*What to produce*
Each record needs to be transcribed word for word, though without its pictures.

[Dataset excerpts]
=-=-=-=-=

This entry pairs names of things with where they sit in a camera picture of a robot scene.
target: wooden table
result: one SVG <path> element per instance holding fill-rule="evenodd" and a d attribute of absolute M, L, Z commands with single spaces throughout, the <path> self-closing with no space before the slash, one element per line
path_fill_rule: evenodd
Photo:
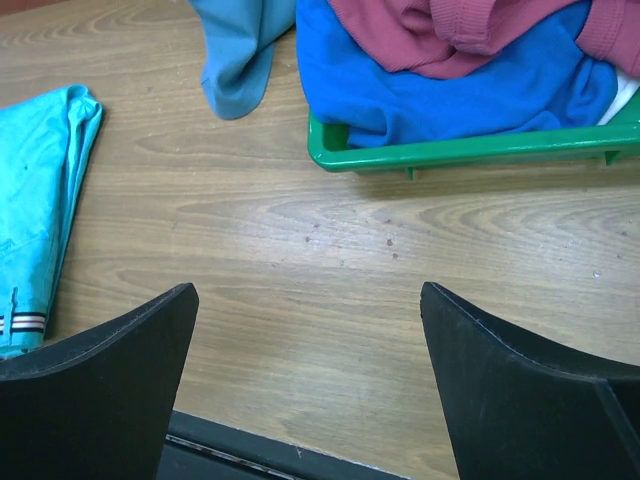
<path fill-rule="evenodd" d="M 69 83 L 106 115 L 53 340 L 179 282 L 201 306 L 176 408 L 415 478 L 457 478 L 418 300 L 426 280 L 640 364 L 640 164 L 329 174 L 306 153 L 295 35 L 223 121 L 185 1 L 0 18 L 0 106 Z"/>

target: red clothing
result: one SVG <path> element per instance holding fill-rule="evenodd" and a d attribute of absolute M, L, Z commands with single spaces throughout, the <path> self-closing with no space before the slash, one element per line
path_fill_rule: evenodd
<path fill-rule="evenodd" d="M 640 77 L 640 0 L 593 0 L 576 43 L 592 57 Z"/>
<path fill-rule="evenodd" d="M 329 0 L 329 3 L 358 45 L 385 70 L 457 78 L 486 64 L 536 23 L 577 1 Z M 640 77 L 640 0 L 593 0 L 577 44 L 585 53 Z M 553 39 L 549 39 L 549 45 L 553 45 Z"/>
<path fill-rule="evenodd" d="M 329 0 L 340 23 L 389 72 L 457 78 L 578 0 Z"/>

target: light blue fabric
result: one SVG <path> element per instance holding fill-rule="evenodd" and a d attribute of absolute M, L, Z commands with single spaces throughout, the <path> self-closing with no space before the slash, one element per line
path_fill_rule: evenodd
<path fill-rule="evenodd" d="M 466 77 L 435 80 L 386 72 L 327 0 L 298 0 L 302 87 L 320 121 L 350 126 L 351 147 L 595 125 L 617 81 L 611 65 L 575 44 L 590 4 L 547 17 Z"/>
<path fill-rule="evenodd" d="M 225 119 L 258 106 L 267 88 L 274 41 L 295 21 L 295 0 L 190 0 L 204 30 L 202 88 Z"/>
<path fill-rule="evenodd" d="M 0 357 L 42 343 L 44 326 L 20 325 L 49 317 L 101 118 L 82 85 L 0 110 Z"/>

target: laundry
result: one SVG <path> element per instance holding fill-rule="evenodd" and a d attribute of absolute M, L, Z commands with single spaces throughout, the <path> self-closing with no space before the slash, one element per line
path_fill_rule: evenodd
<path fill-rule="evenodd" d="M 457 78 L 491 61 L 577 0 L 329 0 L 360 47 L 388 72 Z"/>
<path fill-rule="evenodd" d="M 295 0 L 190 0 L 200 16 L 207 59 L 201 83 L 221 118 L 248 114 L 264 96 L 275 40 L 295 20 Z"/>
<path fill-rule="evenodd" d="M 0 110 L 0 357 L 42 343 L 101 118 L 82 85 Z"/>
<path fill-rule="evenodd" d="M 593 0 L 577 43 L 598 60 L 608 60 L 640 77 L 640 0 Z"/>
<path fill-rule="evenodd" d="M 303 90 L 321 122 L 349 126 L 350 147 L 593 126 L 616 96 L 617 80 L 611 64 L 576 45 L 589 7 L 565 7 L 473 73 L 438 80 L 385 71 L 327 0 L 299 0 Z"/>
<path fill-rule="evenodd" d="M 609 123 L 609 121 L 629 103 L 638 91 L 638 87 L 640 87 L 640 78 L 630 77 L 619 69 L 616 69 L 616 71 L 618 76 L 618 91 L 613 102 L 611 102 L 611 105 L 609 105 L 609 108 L 598 122 L 598 125 L 606 125 Z"/>

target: green plastic basket
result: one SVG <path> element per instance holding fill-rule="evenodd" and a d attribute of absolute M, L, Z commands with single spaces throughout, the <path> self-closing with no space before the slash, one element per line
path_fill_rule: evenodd
<path fill-rule="evenodd" d="M 640 92 L 600 127 L 487 135 L 441 142 L 350 149 L 347 127 L 309 114 L 309 155 L 329 172 L 369 172 L 604 158 L 607 165 L 640 154 Z"/>

=-=-=-=-=

*Response for this exercise*
This entry pairs names of things with where they sit in a camera picture of a robot scene.
target: wooden table
result: one SVG <path> element per instance holding fill-rule="evenodd" and a d attribute of absolute M, L, Z commands with single spaces throughout, the <path> self-closing with no space before the slash, one element per line
path_fill_rule: evenodd
Photo:
<path fill-rule="evenodd" d="M 69 83 L 106 115 L 53 340 L 179 282 L 201 306 L 176 408 L 415 478 L 457 478 L 418 300 L 426 280 L 640 364 L 640 164 L 329 174 L 306 153 L 295 35 L 223 121 L 185 1 L 0 18 L 0 106 Z"/>

target: red clothing
result: one SVG <path> element per instance holding fill-rule="evenodd" and a d attribute of absolute M, L, Z commands with single spaces throughout, the <path> self-closing with no space before the slash, one element per line
path_fill_rule: evenodd
<path fill-rule="evenodd" d="M 640 77 L 640 0 L 593 0 L 576 43 L 592 57 Z"/>
<path fill-rule="evenodd" d="M 329 0 L 329 3 L 358 45 L 385 70 L 457 78 L 486 64 L 536 23 L 577 1 Z M 640 77 L 640 0 L 593 0 L 577 44 L 585 53 Z M 553 39 L 549 39 L 549 45 L 553 45 Z"/>
<path fill-rule="evenodd" d="M 329 0 L 340 23 L 389 72 L 457 78 L 578 0 Z"/>

target: light blue fabric
result: one SVG <path> element per instance holding fill-rule="evenodd" and a d attribute of absolute M, L, Z commands with single spaces throughout, the <path> self-closing with no space before the slash, one element per line
path_fill_rule: evenodd
<path fill-rule="evenodd" d="M 466 77 L 435 80 L 386 72 L 327 0 L 298 0 L 302 87 L 320 121 L 350 126 L 351 147 L 595 125 L 617 81 L 611 65 L 575 44 L 590 4 L 547 17 Z"/>
<path fill-rule="evenodd" d="M 225 119 L 258 106 L 267 88 L 274 41 L 295 21 L 295 0 L 190 0 L 204 30 L 202 88 Z"/>
<path fill-rule="evenodd" d="M 0 357 L 42 343 L 44 326 L 20 325 L 49 317 L 101 118 L 82 85 L 0 110 Z"/>

target: laundry
result: one SVG <path> element per instance holding fill-rule="evenodd" and a d attribute of absolute M, L, Z commands with single spaces throughout, the <path> self-closing with no space before the slash, one element per line
path_fill_rule: evenodd
<path fill-rule="evenodd" d="M 457 78 L 491 61 L 577 0 L 329 0 L 360 47 L 388 72 Z"/>
<path fill-rule="evenodd" d="M 295 0 L 190 0 L 200 16 L 207 59 L 201 83 L 221 118 L 248 114 L 264 96 L 275 40 L 295 20 Z"/>
<path fill-rule="evenodd" d="M 0 110 L 0 357 L 42 343 L 101 118 L 82 85 Z"/>
<path fill-rule="evenodd" d="M 593 0 L 577 43 L 598 60 L 608 60 L 640 77 L 640 0 Z"/>
<path fill-rule="evenodd" d="M 303 90 L 321 122 L 349 126 L 350 147 L 593 126 L 616 96 L 617 80 L 611 64 L 576 45 L 589 7 L 565 7 L 473 73 L 438 80 L 385 71 L 327 0 L 299 0 Z"/>
<path fill-rule="evenodd" d="M 609 123 L 609 121 L 629 103 L 638 91 L 638 87 L 640 87 L 640 78 L 630 77 L 619 69 L 616 69 L 616 71 L 618 76 L 618 91 L 613 102 L 611 102 L 611 105 L 609 105 L 609 108 L 598 122 L 598 125 L 606 125 Z"/>

target: green plastic basket
result: one SVG <path> element per instance holding fill-rule="evenodd" and a d attribute of absolute M, L, Z commands with single spaces throughout, the <path> self-closing with no space before the slash, one element per line
path_fill_rule: evenodd
<path fill-rule="evenodd" d="M 640 92 L 600 127 L 487 135 L 441 142 L 350 149 L 347 127 L 309 114 L 309 155 L 329 172 L 369 172 L 604 158 L 607 165 L 640 154 Z"/>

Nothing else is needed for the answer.